I'm not familiar with Black Lotus, but looking at their page for
[http://www.blacklotus.net/protect/protection-for-
gear](http://www.blacklotus.net/protect/protection-for-gear) suggests that
they basically act as a proxy for a customer's service, preventing malicious
traffic from burdening the server. Because whatever goes in or out must pass
through them first, they can decide not to allow certain things out if they
are not comfortable with it.

------
belorn
> Fear entered my life. I received verbal attacks on Twitter, computer viruses
> and death threats. ... This prompted me to make Moore's home address public
> on Twitter.

And people wonder why death threats on the internet is not taken serious by
the police.
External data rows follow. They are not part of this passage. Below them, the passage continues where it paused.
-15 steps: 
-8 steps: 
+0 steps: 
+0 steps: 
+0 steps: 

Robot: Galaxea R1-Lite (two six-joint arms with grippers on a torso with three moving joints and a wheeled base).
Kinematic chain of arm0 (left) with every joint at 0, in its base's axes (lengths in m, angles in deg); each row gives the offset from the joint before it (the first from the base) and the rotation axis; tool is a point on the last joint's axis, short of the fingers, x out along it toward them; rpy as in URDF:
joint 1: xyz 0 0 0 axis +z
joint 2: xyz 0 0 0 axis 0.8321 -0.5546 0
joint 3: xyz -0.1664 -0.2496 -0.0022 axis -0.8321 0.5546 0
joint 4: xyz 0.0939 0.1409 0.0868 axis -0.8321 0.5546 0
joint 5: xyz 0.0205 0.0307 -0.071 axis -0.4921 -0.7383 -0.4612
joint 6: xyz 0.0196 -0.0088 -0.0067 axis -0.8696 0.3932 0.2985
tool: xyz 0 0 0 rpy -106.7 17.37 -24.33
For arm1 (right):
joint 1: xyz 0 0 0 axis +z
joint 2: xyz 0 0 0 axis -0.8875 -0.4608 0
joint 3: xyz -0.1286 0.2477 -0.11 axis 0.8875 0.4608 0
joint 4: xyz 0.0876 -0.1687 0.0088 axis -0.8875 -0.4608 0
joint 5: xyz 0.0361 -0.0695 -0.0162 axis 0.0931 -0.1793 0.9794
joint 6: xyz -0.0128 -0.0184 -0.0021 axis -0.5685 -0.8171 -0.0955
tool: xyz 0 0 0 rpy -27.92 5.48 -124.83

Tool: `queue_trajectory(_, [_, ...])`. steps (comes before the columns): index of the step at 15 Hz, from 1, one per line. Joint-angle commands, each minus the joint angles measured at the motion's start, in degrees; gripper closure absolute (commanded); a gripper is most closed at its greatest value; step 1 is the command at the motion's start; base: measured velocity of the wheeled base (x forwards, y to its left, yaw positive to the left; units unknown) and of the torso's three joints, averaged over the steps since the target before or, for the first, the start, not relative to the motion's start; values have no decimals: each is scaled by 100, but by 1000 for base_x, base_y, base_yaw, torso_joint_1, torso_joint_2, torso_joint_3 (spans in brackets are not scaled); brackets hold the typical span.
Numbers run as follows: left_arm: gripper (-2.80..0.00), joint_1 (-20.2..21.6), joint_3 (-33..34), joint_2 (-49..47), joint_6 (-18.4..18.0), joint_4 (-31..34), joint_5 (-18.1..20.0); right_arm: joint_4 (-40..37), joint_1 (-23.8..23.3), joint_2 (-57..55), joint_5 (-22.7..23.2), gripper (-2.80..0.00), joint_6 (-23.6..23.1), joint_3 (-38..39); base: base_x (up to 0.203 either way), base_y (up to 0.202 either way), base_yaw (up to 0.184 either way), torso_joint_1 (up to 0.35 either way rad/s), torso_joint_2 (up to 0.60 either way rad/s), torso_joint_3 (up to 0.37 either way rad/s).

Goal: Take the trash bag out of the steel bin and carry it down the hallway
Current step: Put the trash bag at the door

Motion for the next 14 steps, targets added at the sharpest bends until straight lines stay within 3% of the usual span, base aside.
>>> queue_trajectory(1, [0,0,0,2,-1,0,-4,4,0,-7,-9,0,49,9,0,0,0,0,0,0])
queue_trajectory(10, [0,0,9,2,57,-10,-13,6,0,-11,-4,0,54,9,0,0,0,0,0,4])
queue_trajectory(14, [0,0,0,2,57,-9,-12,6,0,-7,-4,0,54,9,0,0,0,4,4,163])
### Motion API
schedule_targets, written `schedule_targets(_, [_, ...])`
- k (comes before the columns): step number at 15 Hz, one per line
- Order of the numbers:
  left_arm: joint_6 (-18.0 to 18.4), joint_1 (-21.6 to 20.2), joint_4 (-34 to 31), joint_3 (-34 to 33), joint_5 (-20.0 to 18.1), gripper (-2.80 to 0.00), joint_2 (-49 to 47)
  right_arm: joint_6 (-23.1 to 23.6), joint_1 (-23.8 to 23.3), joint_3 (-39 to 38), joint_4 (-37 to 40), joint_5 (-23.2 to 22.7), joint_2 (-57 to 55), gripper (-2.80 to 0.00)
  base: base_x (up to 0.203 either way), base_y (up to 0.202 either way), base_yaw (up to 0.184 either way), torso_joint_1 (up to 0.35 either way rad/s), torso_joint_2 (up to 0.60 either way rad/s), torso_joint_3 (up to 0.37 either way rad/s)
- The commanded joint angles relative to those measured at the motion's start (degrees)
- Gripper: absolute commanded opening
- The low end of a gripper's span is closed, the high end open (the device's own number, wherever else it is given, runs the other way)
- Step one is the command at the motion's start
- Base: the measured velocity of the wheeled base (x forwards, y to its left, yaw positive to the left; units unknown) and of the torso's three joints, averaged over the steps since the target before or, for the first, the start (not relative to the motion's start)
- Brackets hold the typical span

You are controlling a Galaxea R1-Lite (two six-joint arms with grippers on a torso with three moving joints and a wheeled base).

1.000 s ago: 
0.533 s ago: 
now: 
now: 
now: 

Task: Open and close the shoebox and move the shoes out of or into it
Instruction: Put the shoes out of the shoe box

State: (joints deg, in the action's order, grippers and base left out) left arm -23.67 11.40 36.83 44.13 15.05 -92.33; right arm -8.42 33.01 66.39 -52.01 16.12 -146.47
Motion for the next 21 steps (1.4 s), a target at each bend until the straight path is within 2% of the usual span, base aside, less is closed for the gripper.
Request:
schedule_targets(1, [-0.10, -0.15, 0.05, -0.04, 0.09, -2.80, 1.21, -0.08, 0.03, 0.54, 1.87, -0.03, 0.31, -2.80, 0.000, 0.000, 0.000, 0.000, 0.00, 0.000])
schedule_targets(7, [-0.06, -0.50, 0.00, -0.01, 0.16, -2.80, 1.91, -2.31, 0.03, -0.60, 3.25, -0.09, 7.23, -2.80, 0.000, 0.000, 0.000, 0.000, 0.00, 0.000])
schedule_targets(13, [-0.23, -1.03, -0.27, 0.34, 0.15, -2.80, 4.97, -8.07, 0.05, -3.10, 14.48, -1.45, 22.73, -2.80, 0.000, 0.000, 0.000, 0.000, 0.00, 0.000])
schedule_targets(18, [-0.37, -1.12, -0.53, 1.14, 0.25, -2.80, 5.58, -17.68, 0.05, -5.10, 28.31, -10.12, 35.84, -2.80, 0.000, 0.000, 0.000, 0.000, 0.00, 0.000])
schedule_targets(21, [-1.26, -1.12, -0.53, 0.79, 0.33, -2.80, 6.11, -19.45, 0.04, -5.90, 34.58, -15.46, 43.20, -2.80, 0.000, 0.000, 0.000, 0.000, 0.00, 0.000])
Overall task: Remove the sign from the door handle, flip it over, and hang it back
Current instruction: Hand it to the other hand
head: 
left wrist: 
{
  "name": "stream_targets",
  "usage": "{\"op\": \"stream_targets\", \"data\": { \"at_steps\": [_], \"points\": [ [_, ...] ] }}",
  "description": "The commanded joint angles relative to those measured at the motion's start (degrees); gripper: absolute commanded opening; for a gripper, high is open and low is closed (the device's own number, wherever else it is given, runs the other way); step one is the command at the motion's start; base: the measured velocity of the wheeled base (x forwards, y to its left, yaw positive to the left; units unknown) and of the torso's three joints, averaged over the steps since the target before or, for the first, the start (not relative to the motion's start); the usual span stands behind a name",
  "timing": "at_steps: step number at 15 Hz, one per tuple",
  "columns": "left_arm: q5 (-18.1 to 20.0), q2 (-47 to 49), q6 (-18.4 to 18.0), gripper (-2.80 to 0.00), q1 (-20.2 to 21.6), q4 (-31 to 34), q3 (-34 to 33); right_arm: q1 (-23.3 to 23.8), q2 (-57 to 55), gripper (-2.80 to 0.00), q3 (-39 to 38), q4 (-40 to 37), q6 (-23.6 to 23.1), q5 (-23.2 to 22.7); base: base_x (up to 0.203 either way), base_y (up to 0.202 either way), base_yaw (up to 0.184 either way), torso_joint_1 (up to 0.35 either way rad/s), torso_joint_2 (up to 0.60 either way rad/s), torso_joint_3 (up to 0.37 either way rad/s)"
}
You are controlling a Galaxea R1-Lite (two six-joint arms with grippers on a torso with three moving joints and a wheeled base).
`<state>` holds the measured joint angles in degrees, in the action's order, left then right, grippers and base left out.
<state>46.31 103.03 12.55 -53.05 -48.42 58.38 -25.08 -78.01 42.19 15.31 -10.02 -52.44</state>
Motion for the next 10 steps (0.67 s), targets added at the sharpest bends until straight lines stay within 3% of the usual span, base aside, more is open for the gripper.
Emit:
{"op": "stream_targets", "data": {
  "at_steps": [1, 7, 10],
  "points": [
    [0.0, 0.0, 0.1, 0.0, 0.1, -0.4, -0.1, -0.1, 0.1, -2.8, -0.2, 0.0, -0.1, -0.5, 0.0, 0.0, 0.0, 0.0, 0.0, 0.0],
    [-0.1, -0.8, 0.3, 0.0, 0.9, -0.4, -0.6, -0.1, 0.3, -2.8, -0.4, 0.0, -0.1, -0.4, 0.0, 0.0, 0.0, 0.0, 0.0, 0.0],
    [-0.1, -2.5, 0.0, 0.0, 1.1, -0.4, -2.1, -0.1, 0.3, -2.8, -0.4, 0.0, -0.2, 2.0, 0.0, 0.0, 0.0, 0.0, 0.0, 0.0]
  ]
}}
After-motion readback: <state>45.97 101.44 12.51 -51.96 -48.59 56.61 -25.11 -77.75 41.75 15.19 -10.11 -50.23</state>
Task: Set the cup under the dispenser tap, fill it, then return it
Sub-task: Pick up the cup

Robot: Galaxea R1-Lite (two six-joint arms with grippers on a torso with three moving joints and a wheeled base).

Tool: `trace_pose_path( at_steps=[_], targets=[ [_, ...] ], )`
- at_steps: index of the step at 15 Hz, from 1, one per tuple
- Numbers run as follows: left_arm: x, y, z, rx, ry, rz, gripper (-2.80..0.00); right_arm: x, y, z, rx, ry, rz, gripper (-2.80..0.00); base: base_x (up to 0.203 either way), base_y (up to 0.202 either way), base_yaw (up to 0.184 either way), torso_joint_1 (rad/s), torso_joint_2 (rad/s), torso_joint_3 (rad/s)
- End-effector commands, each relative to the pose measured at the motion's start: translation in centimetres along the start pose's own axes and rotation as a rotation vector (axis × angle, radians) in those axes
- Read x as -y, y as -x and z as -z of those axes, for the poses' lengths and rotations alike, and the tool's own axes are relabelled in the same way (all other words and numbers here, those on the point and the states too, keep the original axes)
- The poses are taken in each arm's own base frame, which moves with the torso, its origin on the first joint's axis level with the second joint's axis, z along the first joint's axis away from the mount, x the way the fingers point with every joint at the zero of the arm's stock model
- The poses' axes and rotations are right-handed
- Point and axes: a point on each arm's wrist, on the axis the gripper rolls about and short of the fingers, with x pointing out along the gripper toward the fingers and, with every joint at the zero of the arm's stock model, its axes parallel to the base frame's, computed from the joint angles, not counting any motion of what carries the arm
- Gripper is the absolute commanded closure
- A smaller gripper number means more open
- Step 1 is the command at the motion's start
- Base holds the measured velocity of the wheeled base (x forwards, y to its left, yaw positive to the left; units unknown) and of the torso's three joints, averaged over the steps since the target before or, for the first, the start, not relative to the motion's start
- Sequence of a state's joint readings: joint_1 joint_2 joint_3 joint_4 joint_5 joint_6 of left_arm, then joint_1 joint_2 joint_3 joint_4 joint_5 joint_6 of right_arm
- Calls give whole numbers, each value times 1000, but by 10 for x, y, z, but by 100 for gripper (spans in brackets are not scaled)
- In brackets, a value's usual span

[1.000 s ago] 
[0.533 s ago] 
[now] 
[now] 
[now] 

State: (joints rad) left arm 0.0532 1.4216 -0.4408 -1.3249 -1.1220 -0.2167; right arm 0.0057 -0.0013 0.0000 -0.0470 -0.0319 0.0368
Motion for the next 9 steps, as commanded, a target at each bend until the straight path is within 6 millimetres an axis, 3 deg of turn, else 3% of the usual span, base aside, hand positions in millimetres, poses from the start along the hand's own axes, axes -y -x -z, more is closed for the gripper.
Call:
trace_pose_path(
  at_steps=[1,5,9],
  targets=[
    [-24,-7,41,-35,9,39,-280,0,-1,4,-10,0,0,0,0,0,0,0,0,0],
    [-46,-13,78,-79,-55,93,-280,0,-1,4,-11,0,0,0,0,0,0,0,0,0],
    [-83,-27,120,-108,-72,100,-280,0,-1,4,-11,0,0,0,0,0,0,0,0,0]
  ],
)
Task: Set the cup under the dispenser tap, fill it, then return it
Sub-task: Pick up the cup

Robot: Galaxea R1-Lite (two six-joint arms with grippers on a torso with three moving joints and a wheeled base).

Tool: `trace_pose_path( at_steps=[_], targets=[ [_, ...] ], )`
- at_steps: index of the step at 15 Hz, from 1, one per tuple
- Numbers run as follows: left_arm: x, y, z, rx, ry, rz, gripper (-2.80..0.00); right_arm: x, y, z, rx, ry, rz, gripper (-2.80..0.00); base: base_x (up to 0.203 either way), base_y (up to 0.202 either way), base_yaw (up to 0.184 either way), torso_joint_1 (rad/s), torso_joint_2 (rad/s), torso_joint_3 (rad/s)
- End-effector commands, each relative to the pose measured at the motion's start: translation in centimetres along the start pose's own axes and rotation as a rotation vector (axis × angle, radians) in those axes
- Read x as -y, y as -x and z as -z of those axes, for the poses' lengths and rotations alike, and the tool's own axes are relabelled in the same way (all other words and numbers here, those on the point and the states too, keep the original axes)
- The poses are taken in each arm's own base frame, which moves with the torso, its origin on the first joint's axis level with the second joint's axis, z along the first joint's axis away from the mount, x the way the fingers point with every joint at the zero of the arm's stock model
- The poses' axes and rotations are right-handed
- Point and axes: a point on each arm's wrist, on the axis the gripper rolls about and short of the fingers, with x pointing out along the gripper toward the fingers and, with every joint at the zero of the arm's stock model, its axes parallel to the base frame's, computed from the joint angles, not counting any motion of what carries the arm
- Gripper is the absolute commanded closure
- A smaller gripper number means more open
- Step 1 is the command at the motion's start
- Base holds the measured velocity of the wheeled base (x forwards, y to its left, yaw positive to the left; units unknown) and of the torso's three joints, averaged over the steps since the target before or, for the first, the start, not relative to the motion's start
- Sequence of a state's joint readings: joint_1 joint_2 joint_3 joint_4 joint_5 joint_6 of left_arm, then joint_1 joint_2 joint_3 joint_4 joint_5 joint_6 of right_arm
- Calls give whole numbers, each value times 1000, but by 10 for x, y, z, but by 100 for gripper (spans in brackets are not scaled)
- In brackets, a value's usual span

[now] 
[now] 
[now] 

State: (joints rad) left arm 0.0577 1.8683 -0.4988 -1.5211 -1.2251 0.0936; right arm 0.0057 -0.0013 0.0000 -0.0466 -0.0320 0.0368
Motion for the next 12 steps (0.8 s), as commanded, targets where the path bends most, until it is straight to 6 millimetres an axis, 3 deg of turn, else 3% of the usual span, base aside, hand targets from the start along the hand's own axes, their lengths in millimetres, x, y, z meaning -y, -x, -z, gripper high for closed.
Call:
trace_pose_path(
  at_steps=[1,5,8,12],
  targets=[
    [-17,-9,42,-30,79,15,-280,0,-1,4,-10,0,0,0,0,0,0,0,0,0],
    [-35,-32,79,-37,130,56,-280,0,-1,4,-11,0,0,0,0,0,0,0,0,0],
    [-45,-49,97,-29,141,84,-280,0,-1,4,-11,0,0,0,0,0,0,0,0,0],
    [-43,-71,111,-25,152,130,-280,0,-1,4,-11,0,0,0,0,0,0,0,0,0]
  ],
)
If the victims of death threat do not care, then the police won't.
The result is that death threats then become normal on online forums, and real
death threats gets ignored.

------
pycassa
sorry for being off topic, but twitters pic flagging algorithms are crap in my
experience.

I searched for huntermoore in twitter and I came across a nsfw picture of a
man trying to cut his testicles.
[https://twitter.com/search?q=huntermoore&src=typd](https://twitter.com/search?q=huntermoore&src=typd)

twitter's safe picture algorithm is a fail in my experience, it fails to tag
these gross gore and nsfw pictures but it tags all the pictures uploaded by
fernando alonso formula 1 racer as nsfw by default, I never understood that.

[https://twitter.com/alo_oficial](https://twitter.com/alo_oficial) click on
any twitpicture and you will get a warning. make sure you have your profile
set to not view tagged pictures by default, "tweet media settings"

I always found this annoying being a fernando alonso fan.

------
gnu8
_I emailed the site owner, Hunter Moore, and asked him to take down the photo
in accordance with the Digital Millennium Copyright Act. He refused._

Would it be to much trouble for these people to learn how to use the DMCA
properly? Obviously he is not going to turn his own web site off.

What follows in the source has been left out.